The Windmill seemed tame in a community which had grown seedier over the decades and it fell out of favour.
It sealed in 1964, after some-more than 30 years of bare shows and spent a decade as a cinema. Then, in 1974, erotica businessman Paul Raymond bought it.
Raymond, famous as The King of Soho, owned several strip clubs in the area. He incited it back into a venue for bare shows, putting on titillating plays with titles such as Let’s Get Laid.
In 1994, after a brief spell as a TV studio, the venue was bought by Oscar Owide. He reopened it as a lapdancing club, The Windmill International, it’s benefaction name.
Refusing to have anything to do with its anniversary celebrations, former dancer Jill Shapiro explained: “The Windmill Theatre is now used for such a opposite purpose that we Windmill Girls have been suggested not to concede the ‘naughty but nice’ rational good name by holding partial in broadside for it.”

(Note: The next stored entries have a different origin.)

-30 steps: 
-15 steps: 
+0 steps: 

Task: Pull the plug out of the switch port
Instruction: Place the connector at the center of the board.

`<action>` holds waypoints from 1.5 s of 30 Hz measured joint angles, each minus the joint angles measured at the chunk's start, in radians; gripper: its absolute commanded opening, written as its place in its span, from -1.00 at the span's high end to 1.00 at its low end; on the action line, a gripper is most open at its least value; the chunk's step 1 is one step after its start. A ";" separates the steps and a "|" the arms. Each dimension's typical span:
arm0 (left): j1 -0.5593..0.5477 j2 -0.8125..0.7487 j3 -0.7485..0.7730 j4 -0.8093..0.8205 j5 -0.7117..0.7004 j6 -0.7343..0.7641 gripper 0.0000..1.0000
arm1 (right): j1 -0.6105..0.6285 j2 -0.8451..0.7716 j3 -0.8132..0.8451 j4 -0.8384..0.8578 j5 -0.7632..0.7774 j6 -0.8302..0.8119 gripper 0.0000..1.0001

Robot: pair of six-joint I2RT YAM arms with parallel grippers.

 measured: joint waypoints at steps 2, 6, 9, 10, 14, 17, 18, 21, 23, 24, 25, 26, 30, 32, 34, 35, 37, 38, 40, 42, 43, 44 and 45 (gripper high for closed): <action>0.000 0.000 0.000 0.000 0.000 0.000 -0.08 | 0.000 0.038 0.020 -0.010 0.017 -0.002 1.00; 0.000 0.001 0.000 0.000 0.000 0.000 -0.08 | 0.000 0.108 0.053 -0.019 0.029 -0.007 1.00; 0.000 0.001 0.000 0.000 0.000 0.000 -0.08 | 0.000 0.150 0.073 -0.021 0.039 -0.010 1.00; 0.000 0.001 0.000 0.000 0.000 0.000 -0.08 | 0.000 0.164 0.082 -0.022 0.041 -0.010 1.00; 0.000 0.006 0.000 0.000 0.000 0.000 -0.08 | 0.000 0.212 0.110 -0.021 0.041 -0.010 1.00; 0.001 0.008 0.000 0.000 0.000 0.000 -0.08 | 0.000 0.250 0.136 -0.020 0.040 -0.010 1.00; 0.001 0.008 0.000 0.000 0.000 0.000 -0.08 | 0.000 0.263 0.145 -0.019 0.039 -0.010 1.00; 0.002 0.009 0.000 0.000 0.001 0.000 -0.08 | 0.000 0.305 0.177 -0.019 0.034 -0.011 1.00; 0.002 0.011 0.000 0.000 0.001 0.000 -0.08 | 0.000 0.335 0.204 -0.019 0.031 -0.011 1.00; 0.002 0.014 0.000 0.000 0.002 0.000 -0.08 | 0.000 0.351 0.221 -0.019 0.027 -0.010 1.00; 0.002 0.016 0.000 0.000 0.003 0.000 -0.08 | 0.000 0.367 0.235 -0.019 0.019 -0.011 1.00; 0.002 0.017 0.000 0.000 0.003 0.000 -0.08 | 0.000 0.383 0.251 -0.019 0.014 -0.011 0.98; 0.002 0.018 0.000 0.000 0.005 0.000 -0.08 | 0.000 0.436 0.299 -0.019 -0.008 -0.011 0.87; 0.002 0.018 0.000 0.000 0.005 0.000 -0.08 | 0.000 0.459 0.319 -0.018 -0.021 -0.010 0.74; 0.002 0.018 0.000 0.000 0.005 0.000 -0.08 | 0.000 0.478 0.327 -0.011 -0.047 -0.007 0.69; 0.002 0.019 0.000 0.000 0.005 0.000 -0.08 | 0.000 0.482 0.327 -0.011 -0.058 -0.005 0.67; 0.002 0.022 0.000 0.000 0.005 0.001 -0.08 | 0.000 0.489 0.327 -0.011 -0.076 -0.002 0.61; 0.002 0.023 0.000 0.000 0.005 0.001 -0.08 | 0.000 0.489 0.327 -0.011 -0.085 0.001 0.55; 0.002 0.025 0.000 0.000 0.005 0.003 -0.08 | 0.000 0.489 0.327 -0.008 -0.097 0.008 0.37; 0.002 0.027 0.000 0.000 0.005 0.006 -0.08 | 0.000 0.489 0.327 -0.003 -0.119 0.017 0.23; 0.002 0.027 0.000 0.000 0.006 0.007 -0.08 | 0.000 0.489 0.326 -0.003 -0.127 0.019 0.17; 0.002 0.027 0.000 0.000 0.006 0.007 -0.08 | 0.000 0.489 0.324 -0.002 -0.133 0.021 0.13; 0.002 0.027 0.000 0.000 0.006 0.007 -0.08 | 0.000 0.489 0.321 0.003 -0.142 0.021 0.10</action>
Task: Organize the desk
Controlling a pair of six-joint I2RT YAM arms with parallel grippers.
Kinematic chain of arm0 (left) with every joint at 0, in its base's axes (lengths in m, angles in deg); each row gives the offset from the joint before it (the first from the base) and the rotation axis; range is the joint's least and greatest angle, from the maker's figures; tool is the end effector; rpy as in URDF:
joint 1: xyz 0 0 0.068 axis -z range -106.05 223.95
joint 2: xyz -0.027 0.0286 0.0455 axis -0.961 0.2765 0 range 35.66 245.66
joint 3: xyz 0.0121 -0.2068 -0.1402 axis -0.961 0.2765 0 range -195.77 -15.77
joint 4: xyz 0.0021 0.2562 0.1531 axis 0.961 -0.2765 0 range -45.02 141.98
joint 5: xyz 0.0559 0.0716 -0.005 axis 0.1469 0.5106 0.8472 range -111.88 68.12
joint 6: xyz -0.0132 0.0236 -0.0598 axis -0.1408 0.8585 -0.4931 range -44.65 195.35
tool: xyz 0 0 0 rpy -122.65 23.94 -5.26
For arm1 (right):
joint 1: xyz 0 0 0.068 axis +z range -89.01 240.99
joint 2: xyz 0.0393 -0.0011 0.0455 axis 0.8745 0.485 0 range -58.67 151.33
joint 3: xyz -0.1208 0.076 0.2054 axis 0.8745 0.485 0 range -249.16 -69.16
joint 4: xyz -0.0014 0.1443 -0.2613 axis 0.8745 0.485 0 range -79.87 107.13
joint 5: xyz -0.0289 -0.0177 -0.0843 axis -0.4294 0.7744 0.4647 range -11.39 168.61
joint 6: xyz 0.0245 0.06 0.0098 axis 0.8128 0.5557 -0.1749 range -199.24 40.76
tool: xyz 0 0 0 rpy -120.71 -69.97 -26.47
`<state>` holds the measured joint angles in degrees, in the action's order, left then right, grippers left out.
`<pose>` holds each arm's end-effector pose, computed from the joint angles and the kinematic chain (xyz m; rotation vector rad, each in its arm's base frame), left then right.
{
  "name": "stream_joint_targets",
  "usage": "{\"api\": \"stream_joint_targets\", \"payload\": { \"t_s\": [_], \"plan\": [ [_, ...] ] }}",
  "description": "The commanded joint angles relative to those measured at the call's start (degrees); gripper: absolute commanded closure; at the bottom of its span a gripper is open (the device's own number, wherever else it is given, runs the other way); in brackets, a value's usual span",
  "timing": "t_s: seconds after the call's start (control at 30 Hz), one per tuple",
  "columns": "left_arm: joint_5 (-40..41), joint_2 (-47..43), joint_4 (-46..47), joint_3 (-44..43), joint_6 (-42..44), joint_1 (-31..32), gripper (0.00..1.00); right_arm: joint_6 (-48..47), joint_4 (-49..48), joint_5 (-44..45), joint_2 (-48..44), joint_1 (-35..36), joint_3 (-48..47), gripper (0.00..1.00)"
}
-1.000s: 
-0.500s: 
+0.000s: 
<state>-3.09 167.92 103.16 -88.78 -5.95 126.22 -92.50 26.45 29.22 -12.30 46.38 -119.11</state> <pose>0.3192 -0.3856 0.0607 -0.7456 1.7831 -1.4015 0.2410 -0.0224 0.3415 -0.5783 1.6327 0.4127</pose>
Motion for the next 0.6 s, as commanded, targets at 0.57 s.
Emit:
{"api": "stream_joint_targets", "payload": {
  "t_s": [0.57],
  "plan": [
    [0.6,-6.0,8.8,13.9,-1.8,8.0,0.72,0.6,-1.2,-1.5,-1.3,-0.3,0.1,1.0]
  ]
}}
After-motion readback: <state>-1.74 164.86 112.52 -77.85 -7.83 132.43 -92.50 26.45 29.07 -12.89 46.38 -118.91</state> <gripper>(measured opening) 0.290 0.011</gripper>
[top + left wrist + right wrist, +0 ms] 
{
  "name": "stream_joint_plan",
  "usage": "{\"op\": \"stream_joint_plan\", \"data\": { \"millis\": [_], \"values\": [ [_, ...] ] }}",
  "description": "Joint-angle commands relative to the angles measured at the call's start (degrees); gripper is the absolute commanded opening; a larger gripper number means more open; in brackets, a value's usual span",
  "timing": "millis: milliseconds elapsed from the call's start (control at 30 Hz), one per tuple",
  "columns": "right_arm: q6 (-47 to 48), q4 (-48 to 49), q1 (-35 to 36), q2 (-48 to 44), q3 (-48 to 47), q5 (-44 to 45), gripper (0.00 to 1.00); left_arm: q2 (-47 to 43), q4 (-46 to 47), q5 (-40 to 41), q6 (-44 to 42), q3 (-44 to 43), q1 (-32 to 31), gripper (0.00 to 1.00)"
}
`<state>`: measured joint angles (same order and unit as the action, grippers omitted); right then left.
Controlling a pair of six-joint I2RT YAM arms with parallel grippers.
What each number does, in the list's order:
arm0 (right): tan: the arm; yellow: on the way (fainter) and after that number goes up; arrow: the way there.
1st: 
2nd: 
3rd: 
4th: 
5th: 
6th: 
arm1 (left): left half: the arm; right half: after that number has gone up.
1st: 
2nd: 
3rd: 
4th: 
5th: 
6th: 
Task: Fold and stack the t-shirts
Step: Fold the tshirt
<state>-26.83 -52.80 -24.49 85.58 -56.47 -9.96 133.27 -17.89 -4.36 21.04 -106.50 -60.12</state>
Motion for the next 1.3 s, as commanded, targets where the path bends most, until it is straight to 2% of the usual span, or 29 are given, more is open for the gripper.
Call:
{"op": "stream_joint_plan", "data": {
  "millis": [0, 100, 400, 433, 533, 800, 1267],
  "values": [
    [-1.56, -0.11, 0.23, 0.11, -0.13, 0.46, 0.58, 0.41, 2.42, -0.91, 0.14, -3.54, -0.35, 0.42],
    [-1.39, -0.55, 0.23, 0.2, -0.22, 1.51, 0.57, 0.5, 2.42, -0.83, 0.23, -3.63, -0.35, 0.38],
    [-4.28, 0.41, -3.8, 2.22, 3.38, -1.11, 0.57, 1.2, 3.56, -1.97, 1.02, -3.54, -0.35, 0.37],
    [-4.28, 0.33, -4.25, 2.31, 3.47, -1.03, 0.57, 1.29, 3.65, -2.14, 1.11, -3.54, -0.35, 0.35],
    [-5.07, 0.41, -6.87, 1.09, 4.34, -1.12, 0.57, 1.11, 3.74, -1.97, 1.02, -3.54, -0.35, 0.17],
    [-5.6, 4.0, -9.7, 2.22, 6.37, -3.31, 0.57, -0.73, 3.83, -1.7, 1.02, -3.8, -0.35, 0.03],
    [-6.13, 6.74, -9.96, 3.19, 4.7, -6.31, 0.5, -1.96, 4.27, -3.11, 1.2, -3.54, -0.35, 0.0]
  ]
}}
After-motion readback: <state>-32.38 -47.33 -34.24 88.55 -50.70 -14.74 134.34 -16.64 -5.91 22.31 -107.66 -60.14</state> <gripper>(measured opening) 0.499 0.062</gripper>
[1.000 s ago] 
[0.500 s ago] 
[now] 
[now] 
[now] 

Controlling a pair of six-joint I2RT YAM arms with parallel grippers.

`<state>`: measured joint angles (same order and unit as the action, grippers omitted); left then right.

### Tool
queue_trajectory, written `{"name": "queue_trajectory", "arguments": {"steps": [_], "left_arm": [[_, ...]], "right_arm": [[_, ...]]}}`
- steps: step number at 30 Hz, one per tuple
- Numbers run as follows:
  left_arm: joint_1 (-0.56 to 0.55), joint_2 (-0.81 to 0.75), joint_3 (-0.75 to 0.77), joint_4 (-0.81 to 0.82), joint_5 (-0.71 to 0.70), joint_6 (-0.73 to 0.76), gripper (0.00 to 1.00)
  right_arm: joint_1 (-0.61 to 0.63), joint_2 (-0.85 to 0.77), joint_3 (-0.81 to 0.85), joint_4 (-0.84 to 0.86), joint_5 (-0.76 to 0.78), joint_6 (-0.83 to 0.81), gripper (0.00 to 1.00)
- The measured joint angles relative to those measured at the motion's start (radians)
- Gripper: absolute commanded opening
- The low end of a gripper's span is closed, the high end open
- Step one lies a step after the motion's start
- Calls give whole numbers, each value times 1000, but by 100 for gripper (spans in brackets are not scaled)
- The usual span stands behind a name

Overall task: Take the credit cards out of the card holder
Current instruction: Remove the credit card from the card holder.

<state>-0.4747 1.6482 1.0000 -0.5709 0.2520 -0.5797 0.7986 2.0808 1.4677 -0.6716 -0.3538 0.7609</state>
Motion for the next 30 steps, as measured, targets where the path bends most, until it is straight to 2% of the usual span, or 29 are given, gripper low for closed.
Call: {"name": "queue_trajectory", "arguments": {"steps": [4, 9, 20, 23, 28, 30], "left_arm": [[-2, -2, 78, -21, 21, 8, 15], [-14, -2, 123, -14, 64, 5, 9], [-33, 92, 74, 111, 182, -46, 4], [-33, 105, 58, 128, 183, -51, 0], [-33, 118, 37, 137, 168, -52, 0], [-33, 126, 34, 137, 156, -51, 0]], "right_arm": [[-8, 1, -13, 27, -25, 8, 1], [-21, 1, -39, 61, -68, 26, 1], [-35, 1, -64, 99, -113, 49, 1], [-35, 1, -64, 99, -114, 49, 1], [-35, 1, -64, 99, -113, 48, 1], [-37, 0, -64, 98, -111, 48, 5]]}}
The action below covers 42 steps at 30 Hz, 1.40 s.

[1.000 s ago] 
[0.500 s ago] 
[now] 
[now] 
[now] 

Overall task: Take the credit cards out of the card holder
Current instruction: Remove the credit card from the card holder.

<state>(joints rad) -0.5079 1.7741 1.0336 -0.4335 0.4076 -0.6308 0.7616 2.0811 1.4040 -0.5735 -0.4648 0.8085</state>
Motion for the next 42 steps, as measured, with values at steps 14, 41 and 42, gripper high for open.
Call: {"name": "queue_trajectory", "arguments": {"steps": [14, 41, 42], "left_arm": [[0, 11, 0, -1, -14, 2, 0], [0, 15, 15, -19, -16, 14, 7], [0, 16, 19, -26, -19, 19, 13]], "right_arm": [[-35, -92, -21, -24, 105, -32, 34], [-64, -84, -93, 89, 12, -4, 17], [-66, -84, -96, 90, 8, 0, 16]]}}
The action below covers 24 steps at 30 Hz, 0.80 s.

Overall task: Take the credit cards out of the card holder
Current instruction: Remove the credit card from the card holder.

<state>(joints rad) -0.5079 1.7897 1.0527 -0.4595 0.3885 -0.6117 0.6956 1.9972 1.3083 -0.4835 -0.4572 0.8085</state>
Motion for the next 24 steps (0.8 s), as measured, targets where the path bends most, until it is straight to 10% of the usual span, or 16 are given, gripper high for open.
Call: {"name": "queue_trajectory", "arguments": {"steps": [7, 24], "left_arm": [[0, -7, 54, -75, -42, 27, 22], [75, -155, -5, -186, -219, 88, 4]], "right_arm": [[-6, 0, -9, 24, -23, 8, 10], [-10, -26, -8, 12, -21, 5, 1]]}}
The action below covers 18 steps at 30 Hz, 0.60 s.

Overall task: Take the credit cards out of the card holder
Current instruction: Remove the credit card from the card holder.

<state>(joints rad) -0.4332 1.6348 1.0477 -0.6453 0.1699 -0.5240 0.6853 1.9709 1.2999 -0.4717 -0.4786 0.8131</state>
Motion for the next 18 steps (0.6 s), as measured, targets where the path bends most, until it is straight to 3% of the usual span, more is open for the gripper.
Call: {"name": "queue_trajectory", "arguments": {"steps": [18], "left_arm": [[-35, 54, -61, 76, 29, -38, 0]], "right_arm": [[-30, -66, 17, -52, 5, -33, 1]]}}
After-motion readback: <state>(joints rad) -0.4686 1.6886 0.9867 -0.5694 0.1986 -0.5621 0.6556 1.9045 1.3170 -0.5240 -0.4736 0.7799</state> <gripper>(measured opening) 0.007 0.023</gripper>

Oscar died last month aged 85 and the business upheld to his son Daniel, now battling to keep it open.
Daniel, 57, said: “As Mrs Henderson used to say, ‘It’s business as common and the Windmill will never close’.
“We will fight to keep this going. We will arrange it out. We’re carefree the interest will be successful.
“The Windmill will be back on the map like it was in the good old days — universe famous.”